Another crucial point is data retention. It's easy to get surprised, especially with the increasing use of large language models and companies wanting to make their own bots. There can be terabytes of data that now need to be processed in terms of ingress and egress. Organizations need to be prepared for this and take a long-term view on how they will handle it.
And consider where the data is going and how long you're storing it, not just in the cloud but also in data centers behind the scenes that might be transferring information to places you're not aware of. Being aware of these aspects and understanding your regulatory requirements is very important.
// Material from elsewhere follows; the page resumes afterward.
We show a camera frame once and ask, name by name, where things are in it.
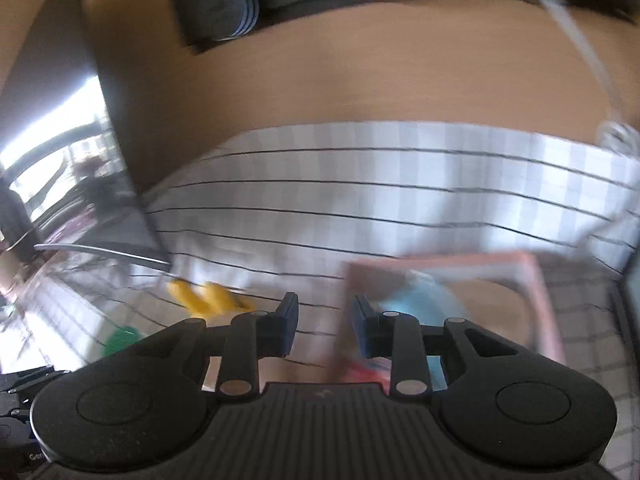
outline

It's like a machine. You read my mind: that was exactly what I was going to bring up. Long-term storage and archival retention policies are significant considerations, and it's not cut from the same cloth. With all of these services you have to recognize where you're putting your data, and does it actually need to be in that environment? It's worth exploring if there are other contractors or data center providers you could partner with to potentially save costs. While it might be convenient to have all your data in one place, if data hasn't changed in three or more years, you should question if it needs to stay in that environment. Do you have an opportunity to save a little bit of cost by putting it elsewhere without messing up too much of the workflow? There might be opportunities to move it elsewhere without disrupting your workflow and potentially saving some money.
Yeah, great points. One thing I would like to add is as an organization, and especially as a leader who is in charge of all these cloud costs, you want to benchmark your costs against the industry, against your competitors and see if you're actually within the realm of how much spend you are having.
For example. Rasheen mentioned large language models and data handling, and the conventional wisdom might suggest using the right stacks and APIs on various hyperscalers. For instance, you might choose TensorFlow on Google Cloud for some tasks. You might use Azure for things because it’s cheaper. But then you have the connectivity costs to consider, and expenses can add up.
You need to find out if that’s actually normal for your company within your industry vertical or if you're actually overspending compared to your competitors. Having this visibility can help you identify areas where you need to adjust your development practices, behaviors, or approaches, which all contribute to a culture of cost control. Remember that not all hyperscalers are created equal, and while you may have different versions of them, it's crucial to be pragmatic and make sure your approaches are in check.
Also you really do need to have some sort of tool or template for forecasting as you move away from physical server sizing to cloud-based computing, whether it's platform or serverless, so that from a sizing standpoint, you are getting the capacity that you need for the environments that you're standing up.